Bab 36

480 56 25
                                    

Livia itu cantik, semua orang mengakui dan mengagumi itu. Apapun yang dikenakannya akan terlihat bagus, pas, dan mewah meskipun itu hanya barang murahan sekalipun. Kecantikannya seolah tanpa celah. Di tambah penampilannya yang perfeksionis membuat wajahnya mempunyai nilai jual yang tinggi. Bukan berlebihan kalau Livia menjadi orang yang banyak diminati untuk jadi model iklan produk milik beberapa perusahaan ternama.

Tapi hari ini ada yang berbeda. Penampilan Livia tak serapih biasanya. Wajahnya kuyu dan matanya sembab seolah baru habis menangis. Rambutnya hanya dikuncir asal. Bajunya pun hanya mengenakan kaos dan celana jeans saja. Dari caranya keluar mobil yang serampangan, bisa ditebak Livia tengah dalam kondisi yang kurang baik.

Livia berjalan cepat memasuki lobi Mahadana Corporate. Segera saja dia menghampiri meja resepsionis. Kehadiran brand ambassador Mahadana corporate itu sedikit membuat sang resepsionis mengernyit heran. Tentu saja dengan penampilannya yang terlihat sedikit kacau. Tapi tetap dia harus mengenyahkan rasa keponya dan menyapa dengan senyum ramah adalah tugasnya.

"Selamat pagi, Mbak Livia. Ada yang bisa saya bantu?" tanya resepsionis itu.

"Pak Yudhis ada di ruangannya, kan?" tanya Livia tak sabaran.

"Hari ini pak Yudhis sedang tidak bisa di ganggu. Mbak Livia bisa kembali besok," info sang resepsionis.

"Kenapa? Kenapa nggak bisa diganggu? Saya mau ketemu sama pak Yudhis. Tolong bilang ke beliau kalo saya mau ketemu!" pinta Livia.

"Apa mbak Livia sudah membuat janji?"

"Saya nggak harus membuat janj. Dia suami sepupu saya. Itu berarti saya adalah kerabatnya. Cepat bilang kalo saya mau ketemu!" Livia mulai meninggikan suaranya.

"Mohon maaf, Mbak Livia, siapapun itu, meskipun keluarga pak Yudhis sekalipun, kalau belum membuat janji dengan Pak Yudhis, tidak bisa sembarangan menemui beliau," ujar resepsionis.

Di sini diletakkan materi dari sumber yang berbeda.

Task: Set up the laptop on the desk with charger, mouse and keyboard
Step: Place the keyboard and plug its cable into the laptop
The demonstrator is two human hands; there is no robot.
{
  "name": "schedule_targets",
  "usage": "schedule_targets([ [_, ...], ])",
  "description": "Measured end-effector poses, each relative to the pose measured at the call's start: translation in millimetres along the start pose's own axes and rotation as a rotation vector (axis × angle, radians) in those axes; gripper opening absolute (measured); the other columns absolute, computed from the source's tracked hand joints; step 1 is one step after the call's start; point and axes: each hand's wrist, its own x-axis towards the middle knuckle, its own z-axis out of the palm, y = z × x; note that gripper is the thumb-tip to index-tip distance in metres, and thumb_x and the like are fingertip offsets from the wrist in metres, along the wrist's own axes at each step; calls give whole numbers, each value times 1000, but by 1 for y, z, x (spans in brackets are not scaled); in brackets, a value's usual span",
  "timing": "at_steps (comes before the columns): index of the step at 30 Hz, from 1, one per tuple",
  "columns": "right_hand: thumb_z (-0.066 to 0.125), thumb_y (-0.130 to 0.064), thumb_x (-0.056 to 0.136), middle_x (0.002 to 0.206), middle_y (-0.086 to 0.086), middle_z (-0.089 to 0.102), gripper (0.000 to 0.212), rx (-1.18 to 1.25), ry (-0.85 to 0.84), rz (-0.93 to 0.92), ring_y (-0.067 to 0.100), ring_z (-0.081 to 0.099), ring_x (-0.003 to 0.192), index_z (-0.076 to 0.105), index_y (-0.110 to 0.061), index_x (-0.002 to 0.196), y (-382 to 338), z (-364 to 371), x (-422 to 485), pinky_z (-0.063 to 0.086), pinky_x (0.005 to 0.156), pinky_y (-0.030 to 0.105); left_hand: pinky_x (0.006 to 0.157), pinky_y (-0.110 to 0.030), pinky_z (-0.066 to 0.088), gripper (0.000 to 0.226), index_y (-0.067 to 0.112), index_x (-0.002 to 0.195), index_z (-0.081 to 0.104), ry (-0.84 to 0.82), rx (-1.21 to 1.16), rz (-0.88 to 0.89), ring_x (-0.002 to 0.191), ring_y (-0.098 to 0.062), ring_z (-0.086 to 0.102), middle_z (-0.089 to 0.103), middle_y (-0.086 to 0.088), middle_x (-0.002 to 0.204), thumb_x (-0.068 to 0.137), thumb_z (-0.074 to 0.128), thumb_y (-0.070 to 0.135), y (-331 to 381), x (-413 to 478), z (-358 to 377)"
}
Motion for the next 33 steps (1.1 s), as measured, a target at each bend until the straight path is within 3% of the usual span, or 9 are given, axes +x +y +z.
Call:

"Tapi saya harus ketemu dia. Pak Yudhis harus menjelaskan soal pembatalan kontrak kerja saya. Dia nggak boleh memutuskan sepihak seperti ini. Saya nggak ada salah apapun. Tolong, tolong bilang ke pak Yudhis, saya ingin kejelasan soal ini!" Livia memohon.

Ya, pagi tadi e-mail resmi milik perusahaan Mahadana corporate mengiriminya pesan. Dalam pesan itu mengatakan bahwa perhari ini Livia tidak lagi menjadi brand ambassador produk milik keluarga Mahadana itu, tanpa alasan yang jelas. Tentu Livia tidak terima. Dan di sinilah dia, di kantor milik Yudhistira Mahadana untuk meminta penjelasan.

"Sekali lagi saya minta maaf, ini permintaan pak Yudhis sendiri, Mbak Livia. Kami tidak berani berbuat hal yang menentang perintah atasan kami,"

Livia mengusap wajahnya kasar. Dia tahu, memohon sampai mulut berbusa pun tidak akan membawanya bertemu dengan Yudhis. Tapi model cantik itu juga butuh penjelasan. Minimal dia tahu, apa yang menyebabkan Yudhis memutus kontrak kerjanya.

"Citra.."

Satu nama itu begitu saja melintas di ingatan Livia. Nama yang diyakini Livia pasti ada sangkut pautnya dengan kemalangan yang tengah dialaminya.

"Brengsek!"

Dengan cepat Livia berjalan keluar kantor Mahadana corporate lalu melajukan mobilnya meninggalkan parkiran dengan kecepatan lumayan tinggi.

****

BRRRUUK!

Citra hampir terpelonjak kaget kalau saja dia tidak punya kontrol diri yang bagus.

"Ranis! Bisa nggak, jadi cewek itu yang lemah lembut dikit? Kalo gue kena serangan jantung gimana?!" omel Citra

Ranis mendengus sembari mendudukkan diri di depan meja kerja Citra. Jari telunjuknya mengetuk-ngetuk tumpukan dokumen yang tadi di bantingnya di atas meja kerja sang sahabat sekaligus atasannya itu.